Regarding the given vectors u1, u2, u3 and u4, we have, OBVIOUSLY,
u1 = e1 + e2 + e3 + e4, (1)
u2 = e2 + e3 + e4, (2)
u3 = e3 + e4, (3)
u4 = e4. (4)
Now, moving backward from equation (4) to equation(1), we can express vectors e1, e2, e3, e4 via vectors u1, u2, u3, u4:
e4 = u4 (5)
e3 = u3 - e4 = u3 - u4 (6)
e2 = u2 - e3 - e4 = u2 - (u3-u4) - u4 = u2 - u3 (7)
e1 = u1 - e2 - e3 - e4 = u1 - (u2 - u3) - (u3-u4) - u4 = u1 - u2 (8)
Next, any arbitrary vector x = x1*e1 + x2*e2 + x3*e3 +x4*e4 we can represent, substituting e-ith from (5) - (8)

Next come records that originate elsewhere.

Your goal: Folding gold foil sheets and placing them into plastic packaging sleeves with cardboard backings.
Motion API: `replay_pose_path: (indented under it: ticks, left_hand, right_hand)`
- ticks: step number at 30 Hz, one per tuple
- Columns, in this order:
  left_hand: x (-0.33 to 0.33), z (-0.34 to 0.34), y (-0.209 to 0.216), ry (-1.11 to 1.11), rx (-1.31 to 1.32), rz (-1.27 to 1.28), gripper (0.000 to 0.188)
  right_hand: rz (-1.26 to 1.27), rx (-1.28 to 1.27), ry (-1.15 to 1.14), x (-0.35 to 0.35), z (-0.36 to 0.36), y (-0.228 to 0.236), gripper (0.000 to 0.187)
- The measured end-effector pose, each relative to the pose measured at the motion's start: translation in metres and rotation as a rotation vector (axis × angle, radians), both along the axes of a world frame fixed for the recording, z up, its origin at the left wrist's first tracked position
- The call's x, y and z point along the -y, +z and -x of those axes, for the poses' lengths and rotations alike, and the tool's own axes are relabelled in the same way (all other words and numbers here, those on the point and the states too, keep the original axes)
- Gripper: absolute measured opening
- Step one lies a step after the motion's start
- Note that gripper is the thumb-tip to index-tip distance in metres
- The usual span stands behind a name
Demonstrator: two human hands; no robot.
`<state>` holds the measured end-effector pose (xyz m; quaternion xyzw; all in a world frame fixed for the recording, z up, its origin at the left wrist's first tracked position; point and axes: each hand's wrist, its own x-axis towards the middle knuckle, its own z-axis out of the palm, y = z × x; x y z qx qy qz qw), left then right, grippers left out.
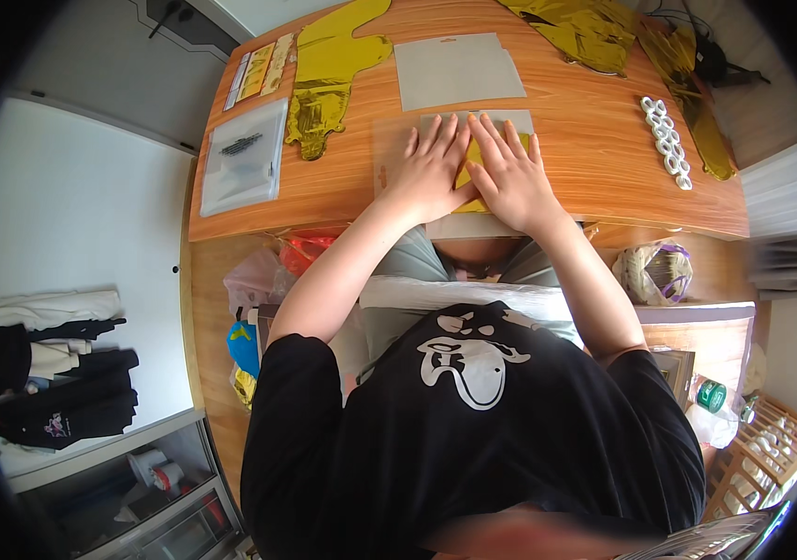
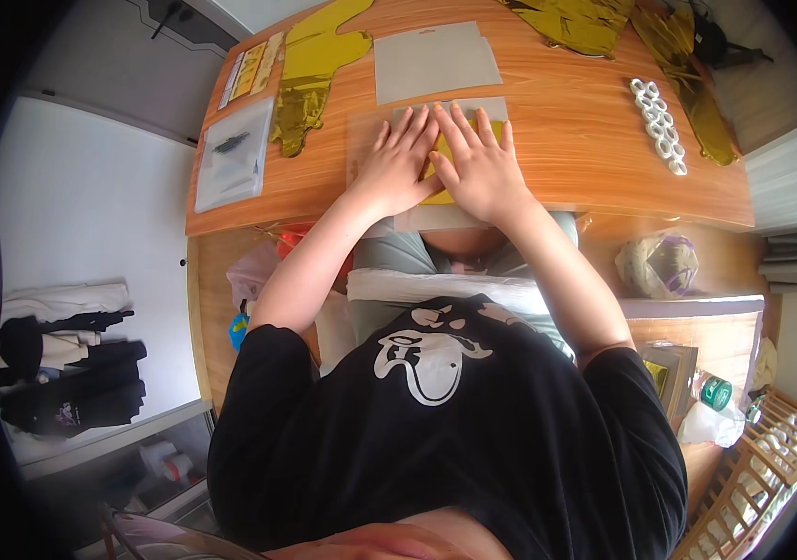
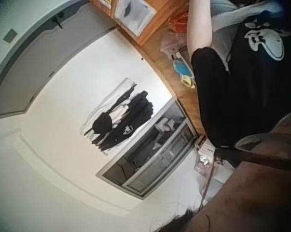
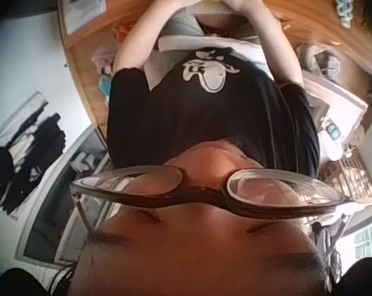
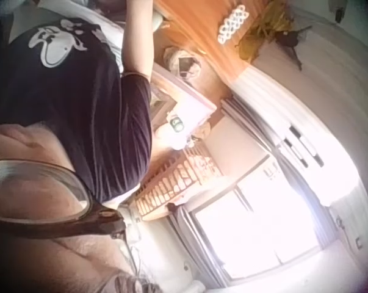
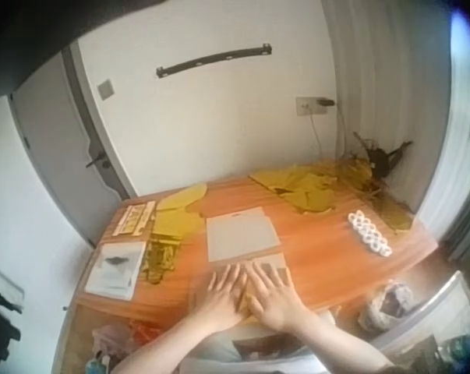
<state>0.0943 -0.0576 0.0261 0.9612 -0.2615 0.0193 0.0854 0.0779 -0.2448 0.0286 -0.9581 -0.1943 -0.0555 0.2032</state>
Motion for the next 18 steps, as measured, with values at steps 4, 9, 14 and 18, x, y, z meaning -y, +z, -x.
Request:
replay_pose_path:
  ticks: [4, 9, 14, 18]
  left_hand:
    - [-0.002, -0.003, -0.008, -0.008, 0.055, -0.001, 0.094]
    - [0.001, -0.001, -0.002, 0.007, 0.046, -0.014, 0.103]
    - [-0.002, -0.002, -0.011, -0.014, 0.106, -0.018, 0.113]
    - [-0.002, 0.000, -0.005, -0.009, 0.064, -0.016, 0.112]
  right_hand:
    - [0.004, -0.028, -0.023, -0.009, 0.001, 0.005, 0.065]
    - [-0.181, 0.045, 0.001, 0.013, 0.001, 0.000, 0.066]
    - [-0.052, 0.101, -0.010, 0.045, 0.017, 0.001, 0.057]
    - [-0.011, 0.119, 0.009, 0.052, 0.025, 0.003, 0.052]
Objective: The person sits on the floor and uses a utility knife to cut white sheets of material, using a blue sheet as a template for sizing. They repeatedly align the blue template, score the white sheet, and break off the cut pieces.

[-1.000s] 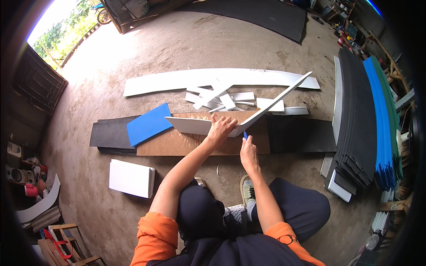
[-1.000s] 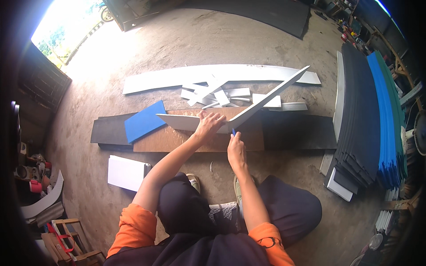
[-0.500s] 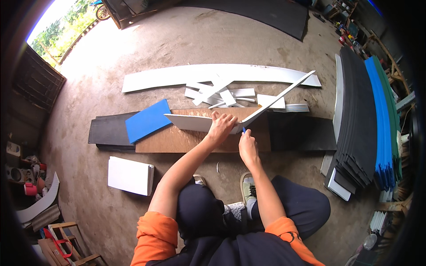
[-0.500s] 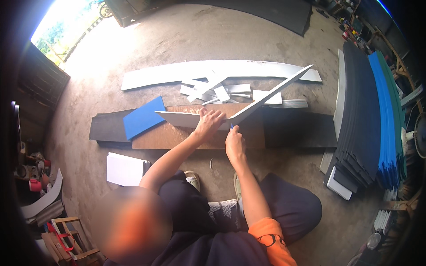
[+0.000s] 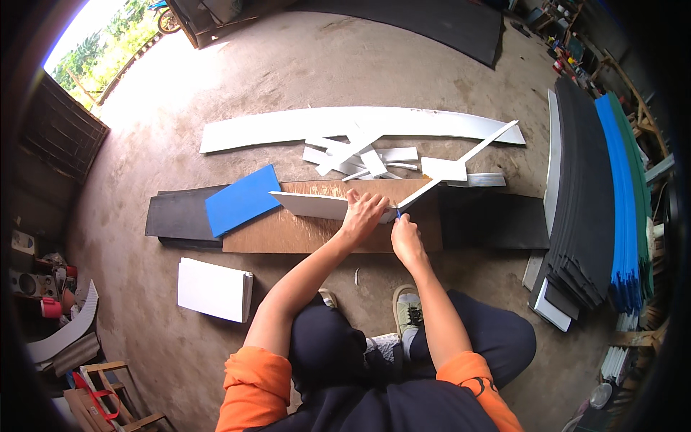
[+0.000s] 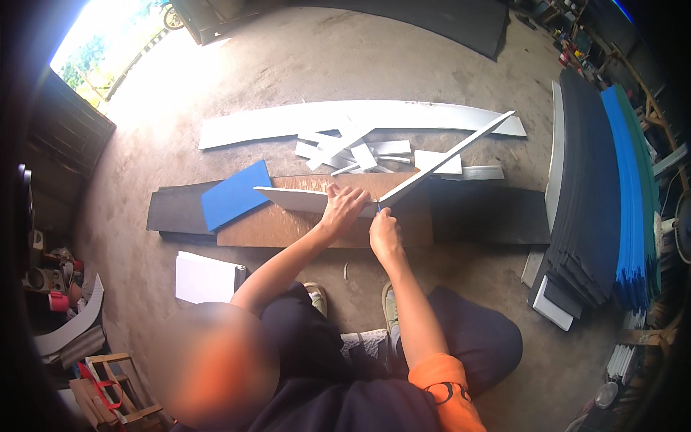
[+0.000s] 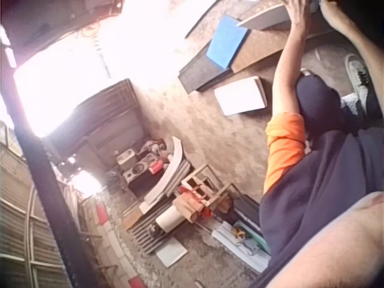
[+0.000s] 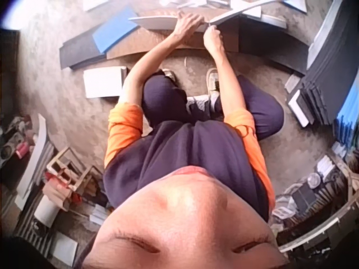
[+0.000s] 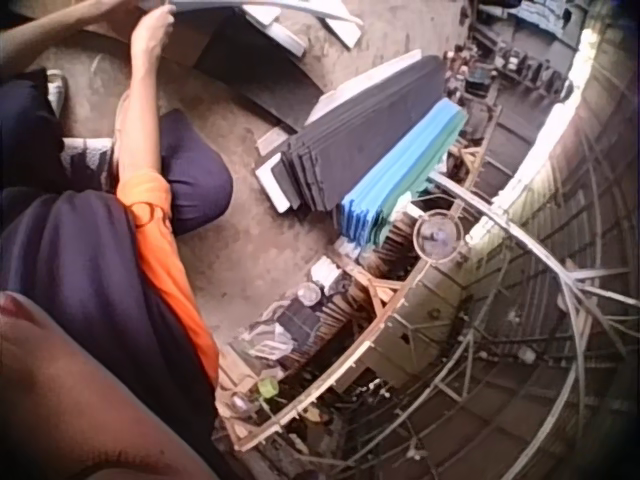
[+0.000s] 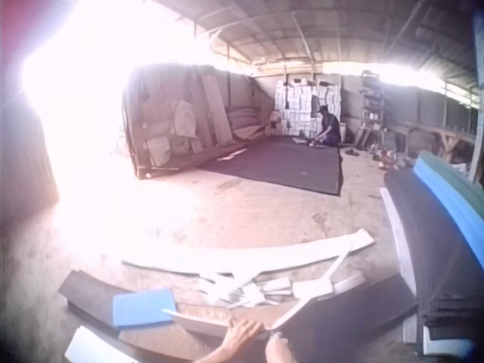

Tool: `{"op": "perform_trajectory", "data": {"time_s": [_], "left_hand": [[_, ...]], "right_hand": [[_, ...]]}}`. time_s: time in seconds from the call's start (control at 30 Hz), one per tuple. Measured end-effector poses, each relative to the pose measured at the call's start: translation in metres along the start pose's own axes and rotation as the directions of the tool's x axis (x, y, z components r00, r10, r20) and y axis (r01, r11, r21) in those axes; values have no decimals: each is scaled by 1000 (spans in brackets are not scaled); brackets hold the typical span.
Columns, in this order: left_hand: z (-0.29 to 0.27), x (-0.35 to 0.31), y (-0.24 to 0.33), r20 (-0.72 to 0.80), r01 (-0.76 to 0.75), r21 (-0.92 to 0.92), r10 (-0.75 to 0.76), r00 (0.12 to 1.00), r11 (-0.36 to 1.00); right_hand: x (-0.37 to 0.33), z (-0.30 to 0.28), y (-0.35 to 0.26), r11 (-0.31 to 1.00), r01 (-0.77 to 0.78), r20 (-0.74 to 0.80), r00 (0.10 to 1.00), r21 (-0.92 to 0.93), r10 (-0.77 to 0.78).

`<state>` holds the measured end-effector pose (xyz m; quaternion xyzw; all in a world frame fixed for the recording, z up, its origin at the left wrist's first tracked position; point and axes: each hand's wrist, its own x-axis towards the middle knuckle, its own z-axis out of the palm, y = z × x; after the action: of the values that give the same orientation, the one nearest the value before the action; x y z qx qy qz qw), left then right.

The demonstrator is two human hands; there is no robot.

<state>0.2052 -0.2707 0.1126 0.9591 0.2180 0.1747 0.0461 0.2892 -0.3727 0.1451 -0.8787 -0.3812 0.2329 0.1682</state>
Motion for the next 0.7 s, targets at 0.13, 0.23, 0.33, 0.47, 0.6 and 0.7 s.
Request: {"op": "perform_trajectory", "data": {"time_s": [0.13,0.23,0.33,0.47,0.6,0.7], "left_hand": [[2,-2,-1,-22,-14,-2,14,1000,1000],[5,-3,-5,-47,-22,-21,21,999,1000],[5,-1,-2,-73,-58,-44,55,996,997],[3,1,-2,-45,-25,-35,23,999,999],[-1,1,-2,35,-27,-17,27,999,999],[-1,1,-6,30,-35,-21,36,999,999]], "right_hand": [[-8,9,6,996,-50,-32,998,75,53],[-4,9,-1,998,-58,20,998,24,57],[6,10,2,997,-74,8,997,24,74],[10,10,4,997,-45,1,999,56,45],[1,15,13,994,-51,2,999,101,51],[-2,9,4,992,-59,28,998,113,56]]}}
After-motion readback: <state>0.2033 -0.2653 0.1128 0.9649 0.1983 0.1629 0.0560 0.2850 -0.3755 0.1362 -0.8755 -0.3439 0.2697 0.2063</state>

x = x1*e1 + x2*e2 + x3*e3 +x4*e4 = x1*(u1-u2) + x2*(u2-u3) + x3*(u3-u4) + x4*u4 = regrouping =
= x1*u1 + (x2-x1)*u2 + (x3-x2)*u3 + (x4-x3)*u4. (9)
Thus formula (9) gives us that presentation of an arbitrary vector x via u1, u2, u3 and u4, which is requested by the problem.
So, the formula (9) provides the ANSWER.
Solved and explained in all details.